3)  What is the truth – what do you believe right now – about yourself, about life?

4)  Claim the truth – make it your own!

5)  Practice your new belief.

6)  Watch your life change!

Do You Have a Goal…or a Dream?

For years I’ve set goals for myself.  My goals were ways to work toward making my dreams come true.  I’ve had dreams…oh, the dreams!  Most of them have come true.  I still have dreams, and I know in good time, they will be fulfilled.

     When I was younger, I didn’t have dreams.  I just lived whatever life seemed to be throwing at me.  Then I discovered it was okay to dream, and amazingly, for this welfare baby, my dreams began to come true.  One after another.  I just watched in awe.

     Now I know: “…without a vision, the people perish…”  I know that if I don’t have a dream,  and work toward fulfilling it, I’m just drifting.

     Most of us think that the things we want, the dreams we have, will make us happy.  For years I’ve wanted a convertible.  At first I didn’t know what kind, so I didn’t focus on having one, other than a vague, “I’d like to have a convertible…”  But every time I’d see one, no matter the make, I’d feel that desire swell.  After much research, I discovered the make I wanted, even the color.  I began to see that make of car everywhere; I didn’t see the convertible, but the make of car.  Now, every time I go out, I see many cars of that particular make and sometimes, a convertible.  
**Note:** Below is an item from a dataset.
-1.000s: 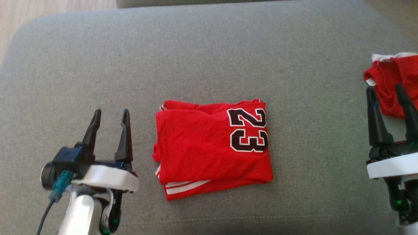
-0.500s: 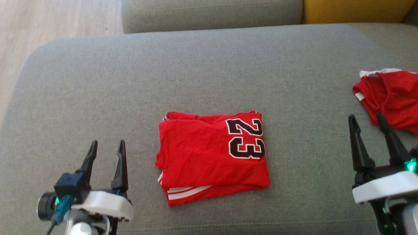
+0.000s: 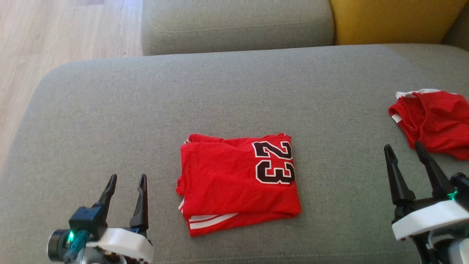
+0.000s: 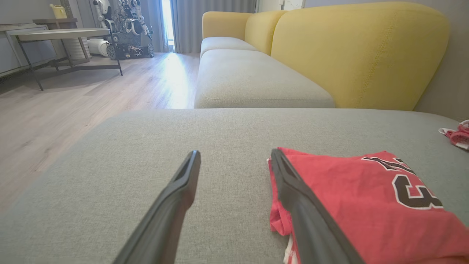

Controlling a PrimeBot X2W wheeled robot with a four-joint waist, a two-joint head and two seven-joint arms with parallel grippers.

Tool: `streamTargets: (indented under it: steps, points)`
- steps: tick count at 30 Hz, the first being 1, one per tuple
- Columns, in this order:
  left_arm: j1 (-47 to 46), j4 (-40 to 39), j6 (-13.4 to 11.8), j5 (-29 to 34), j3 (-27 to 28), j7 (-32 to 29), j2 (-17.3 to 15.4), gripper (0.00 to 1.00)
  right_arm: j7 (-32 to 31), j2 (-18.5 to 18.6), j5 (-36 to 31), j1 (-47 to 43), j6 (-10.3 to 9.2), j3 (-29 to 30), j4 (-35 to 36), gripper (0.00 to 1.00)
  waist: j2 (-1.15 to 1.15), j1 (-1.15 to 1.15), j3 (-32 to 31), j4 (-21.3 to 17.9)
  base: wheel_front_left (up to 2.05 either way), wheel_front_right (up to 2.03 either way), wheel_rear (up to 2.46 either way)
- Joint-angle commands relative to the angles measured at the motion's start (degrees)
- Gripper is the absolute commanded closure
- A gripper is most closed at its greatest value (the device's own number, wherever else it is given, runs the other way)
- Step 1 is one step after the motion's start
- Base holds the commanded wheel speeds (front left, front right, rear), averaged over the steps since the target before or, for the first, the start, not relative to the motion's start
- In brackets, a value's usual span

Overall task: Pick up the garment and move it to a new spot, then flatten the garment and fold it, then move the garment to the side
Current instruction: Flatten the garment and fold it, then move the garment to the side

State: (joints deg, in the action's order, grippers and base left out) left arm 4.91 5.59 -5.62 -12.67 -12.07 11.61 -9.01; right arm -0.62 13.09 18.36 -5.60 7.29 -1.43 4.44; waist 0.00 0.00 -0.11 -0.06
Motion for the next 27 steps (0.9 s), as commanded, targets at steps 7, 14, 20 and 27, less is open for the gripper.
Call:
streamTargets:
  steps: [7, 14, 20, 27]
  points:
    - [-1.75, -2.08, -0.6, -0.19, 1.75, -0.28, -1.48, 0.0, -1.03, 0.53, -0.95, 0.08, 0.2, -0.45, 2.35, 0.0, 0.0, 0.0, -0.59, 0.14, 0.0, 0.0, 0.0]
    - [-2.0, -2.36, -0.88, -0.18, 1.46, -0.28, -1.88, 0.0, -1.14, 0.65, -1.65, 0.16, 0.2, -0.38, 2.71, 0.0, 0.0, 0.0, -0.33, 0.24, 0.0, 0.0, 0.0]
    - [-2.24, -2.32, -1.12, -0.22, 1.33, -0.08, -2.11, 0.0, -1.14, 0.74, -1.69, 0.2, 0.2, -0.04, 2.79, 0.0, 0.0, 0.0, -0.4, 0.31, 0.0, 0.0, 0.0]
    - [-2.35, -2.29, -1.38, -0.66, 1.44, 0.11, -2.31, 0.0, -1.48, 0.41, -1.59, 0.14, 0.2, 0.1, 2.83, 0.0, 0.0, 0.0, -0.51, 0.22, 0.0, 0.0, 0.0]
     Many of us feel that if we don’t get what we want, or see the dream fulfilled, we can’t be happy.  Last night I watched a movie about young women who weren’t married.  One of them was quite content with her life and didn’t feel the need to be married to be happy.  All the other woman wanted was to be married.  When she met the man of her dreams and they decided to marry, she set about fulfilling her dream wedding.

     Deepak Chopra says, “…happiness for a reason is just another form of misery because the reason can be taken away at any time.”  He goes on to say that by making happiness our primary goal we are still happy regardless of what happens to us.
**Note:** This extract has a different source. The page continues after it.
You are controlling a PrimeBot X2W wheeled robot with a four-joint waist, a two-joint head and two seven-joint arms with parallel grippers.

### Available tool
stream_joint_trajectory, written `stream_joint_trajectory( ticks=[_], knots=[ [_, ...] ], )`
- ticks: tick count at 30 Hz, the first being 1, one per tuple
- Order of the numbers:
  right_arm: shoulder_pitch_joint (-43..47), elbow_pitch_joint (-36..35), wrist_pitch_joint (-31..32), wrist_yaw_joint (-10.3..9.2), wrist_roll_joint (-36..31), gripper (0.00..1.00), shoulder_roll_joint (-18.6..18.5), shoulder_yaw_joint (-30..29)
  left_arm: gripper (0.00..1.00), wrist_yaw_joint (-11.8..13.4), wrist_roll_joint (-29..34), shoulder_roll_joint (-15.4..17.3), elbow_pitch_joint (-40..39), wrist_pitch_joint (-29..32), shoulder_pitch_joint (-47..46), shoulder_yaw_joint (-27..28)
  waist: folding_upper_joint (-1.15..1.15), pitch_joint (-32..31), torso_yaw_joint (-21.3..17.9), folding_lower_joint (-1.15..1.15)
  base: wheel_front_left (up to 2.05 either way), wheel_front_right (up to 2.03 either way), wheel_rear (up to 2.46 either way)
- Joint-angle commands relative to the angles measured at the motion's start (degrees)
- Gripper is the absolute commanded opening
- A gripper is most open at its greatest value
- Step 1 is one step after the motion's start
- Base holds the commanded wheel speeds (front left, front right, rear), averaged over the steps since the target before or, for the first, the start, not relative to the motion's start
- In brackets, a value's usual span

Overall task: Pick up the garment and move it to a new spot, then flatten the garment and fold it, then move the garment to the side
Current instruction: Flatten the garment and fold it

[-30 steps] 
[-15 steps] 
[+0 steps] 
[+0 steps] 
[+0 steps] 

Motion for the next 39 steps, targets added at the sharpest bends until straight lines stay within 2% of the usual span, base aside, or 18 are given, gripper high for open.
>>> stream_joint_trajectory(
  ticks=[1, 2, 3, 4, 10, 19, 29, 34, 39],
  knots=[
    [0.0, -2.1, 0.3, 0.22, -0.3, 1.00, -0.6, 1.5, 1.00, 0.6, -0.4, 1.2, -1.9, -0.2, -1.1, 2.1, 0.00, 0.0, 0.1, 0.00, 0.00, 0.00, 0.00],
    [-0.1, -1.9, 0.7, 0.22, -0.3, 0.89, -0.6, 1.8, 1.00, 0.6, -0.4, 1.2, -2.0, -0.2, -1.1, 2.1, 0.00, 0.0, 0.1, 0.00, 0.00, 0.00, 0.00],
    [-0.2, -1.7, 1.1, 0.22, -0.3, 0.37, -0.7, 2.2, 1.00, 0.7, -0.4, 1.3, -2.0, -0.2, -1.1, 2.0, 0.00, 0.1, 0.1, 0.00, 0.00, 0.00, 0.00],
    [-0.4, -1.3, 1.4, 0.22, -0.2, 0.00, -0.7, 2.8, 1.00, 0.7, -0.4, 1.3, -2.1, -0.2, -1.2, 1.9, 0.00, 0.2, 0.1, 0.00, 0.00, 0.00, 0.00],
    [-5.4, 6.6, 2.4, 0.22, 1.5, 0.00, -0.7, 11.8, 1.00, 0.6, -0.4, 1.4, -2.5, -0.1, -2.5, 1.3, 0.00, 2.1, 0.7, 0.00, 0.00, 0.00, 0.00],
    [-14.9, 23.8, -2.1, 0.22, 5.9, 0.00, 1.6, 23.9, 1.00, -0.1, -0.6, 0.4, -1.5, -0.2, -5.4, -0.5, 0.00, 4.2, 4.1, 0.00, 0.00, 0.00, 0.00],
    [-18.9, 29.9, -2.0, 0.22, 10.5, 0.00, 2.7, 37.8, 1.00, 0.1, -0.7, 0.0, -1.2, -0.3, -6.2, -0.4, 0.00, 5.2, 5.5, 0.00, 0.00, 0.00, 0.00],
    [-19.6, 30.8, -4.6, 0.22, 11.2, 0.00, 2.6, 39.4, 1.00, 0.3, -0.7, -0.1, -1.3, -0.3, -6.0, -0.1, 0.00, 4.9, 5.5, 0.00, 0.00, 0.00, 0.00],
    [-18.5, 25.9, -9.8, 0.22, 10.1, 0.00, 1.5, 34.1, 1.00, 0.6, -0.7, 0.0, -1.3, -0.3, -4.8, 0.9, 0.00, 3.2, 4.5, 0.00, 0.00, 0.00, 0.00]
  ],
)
     This came home to me this week.  I have a collection of beautiful, unique jewelry.  For twenty years, I’ve been collecting these pieces.  Most are gifts from my husband; some were handcrafted by my step-son.  Last week, someone broke into our home and stole every piece.  I was devastated!   All my beautiful jewelry gone!  For hours I cried.  No, I didn’t cry; I wailed.  As I made a list for the insurance company, I relived the time each piece was bought, beginning with our honeymoon in Germany.  
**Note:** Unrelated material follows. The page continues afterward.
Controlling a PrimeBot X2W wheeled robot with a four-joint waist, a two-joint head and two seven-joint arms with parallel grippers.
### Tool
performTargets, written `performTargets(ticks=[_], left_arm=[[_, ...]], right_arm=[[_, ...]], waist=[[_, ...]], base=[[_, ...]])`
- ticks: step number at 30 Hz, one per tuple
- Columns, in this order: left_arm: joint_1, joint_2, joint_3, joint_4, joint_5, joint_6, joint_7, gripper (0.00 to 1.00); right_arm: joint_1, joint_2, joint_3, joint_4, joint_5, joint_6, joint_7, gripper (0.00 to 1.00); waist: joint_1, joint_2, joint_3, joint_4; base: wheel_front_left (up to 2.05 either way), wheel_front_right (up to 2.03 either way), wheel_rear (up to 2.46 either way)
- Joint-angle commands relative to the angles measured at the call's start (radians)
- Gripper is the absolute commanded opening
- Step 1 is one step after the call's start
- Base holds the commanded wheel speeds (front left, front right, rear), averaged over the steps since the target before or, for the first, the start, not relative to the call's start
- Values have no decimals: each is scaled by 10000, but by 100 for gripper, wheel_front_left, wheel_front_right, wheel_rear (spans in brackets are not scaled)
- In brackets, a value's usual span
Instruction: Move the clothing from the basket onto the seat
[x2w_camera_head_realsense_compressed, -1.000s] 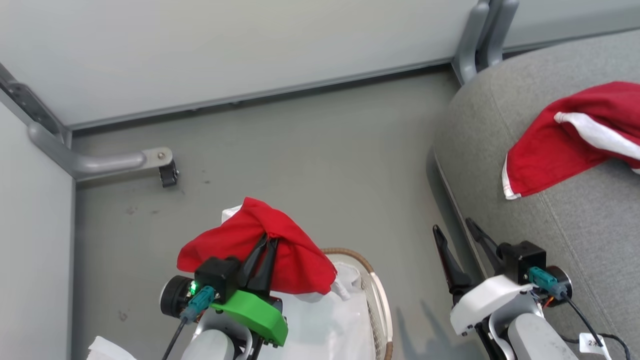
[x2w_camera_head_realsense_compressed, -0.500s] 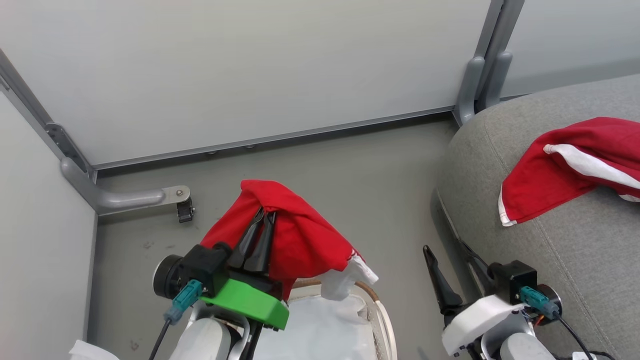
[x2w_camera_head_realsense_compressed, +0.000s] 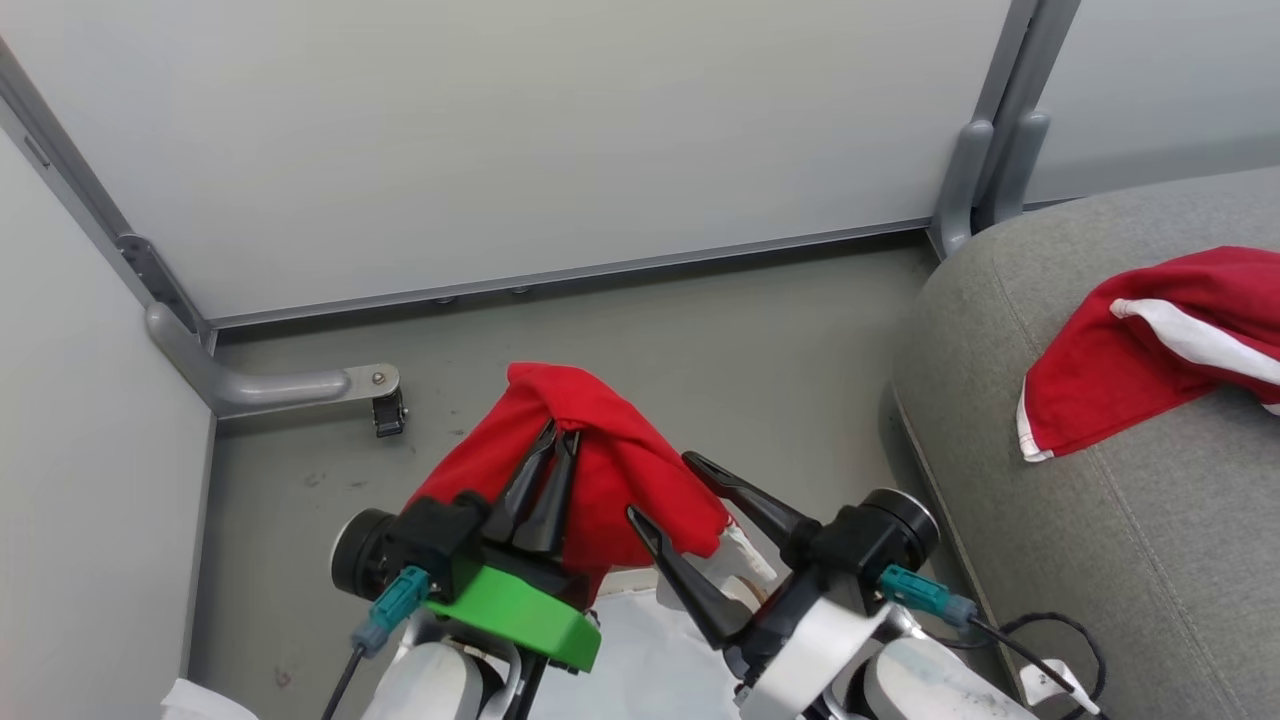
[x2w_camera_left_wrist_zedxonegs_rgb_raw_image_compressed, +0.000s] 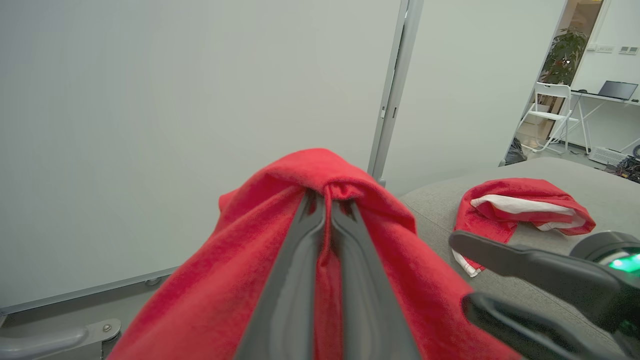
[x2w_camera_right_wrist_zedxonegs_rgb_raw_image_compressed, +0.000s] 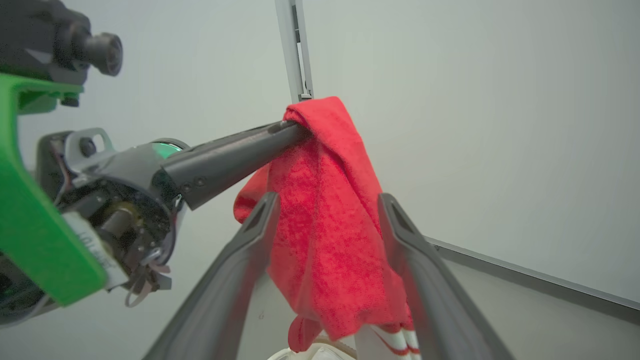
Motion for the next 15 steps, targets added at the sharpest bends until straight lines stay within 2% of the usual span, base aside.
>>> performTargets(ticks=[1, 11, 12, 13, 14, 15], left_arm=[[183, 25, -84, -25, -75, -33, -31, 0], [-249, 25, -1022, -283, -249, -33, -33, 0], [-284, 24, -1087, -287, -279, -33, -33, 0], [-295, 24, -1117, -290, -307, -33, -33, 0], [-304, 24, -1144, -285, -302, -33, -33, 0], [-307, 24, -1165, -275, -313, -33, -33, 0]], right_arm=[[-221, -90, 142, 199, -163, -12, -22, 100], [-1249, 349, 399, 2084, -1306, -10, -20, 100], [-1291, 393, 404, 2280, -1298, -12, -22, 88], [-1332, 435, 398, 2411, -1242, -12, -20, 40], [-1360, 477, 395, 2545, -1161, -10, -20, 0], [-1355, 508, 375, 2613, -1093, -10, -20, 0]], waist=[[1, 0, 5, 104], [1, 0, 256, 746], [1, 0, 262, 805], [1, 0, 277, 847], [1, 0, 284, 884], [1, 0, 282, 905]], base=[[0, 0, 0], [0, 0, 0], [0, 0, 0], [0, 0, 0], [0, 0, 0], [0, 0, 0]])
     I tried telling myself it was just material things.  We were safe, the house wasn’t destroyed, jewelry can be replaced.  But, these pieces can’t.  Well, the handcrafted ones can, but they were expensive.  And I’m not sure I want to replace them.  My heart just felt sick.

     Gradually, as the days have gone by, I’ve come to grips with the loss, somewhat.  I know my happiness doesn’t depend on a piece of jewelry, no matter how beautiful or unique.  Who I am doesn’t depend on those pieces.  I can grieve the loss, and the violation of my personal space, but I can return to joy, to happiness, because I know where my true happiness lies.

     This is the lesson for us all…we have dreams and set goals because there is an inner creative urge to evolve, to grow, but we need to remember that we don’t need to attain things or status, or even relationships, to be happy.  Being happy is a choice.  Living in a state of happiness is a choice.  And we…you and I…we’re the ones who make that choice.  If I let having or not having a car, a relationship, a certain job, or a piece of jewelry, determine my happiness, if or when I lose that thing, I lose my happiness. 

     The amazing thing about this choice to be happy is that, when we choose to be happy just because, our dreams seem to come true…almost as if by magic.

     I choose to be happy.  I want to be happy.  I want to dance through my life in a state of joy just because I’m alive!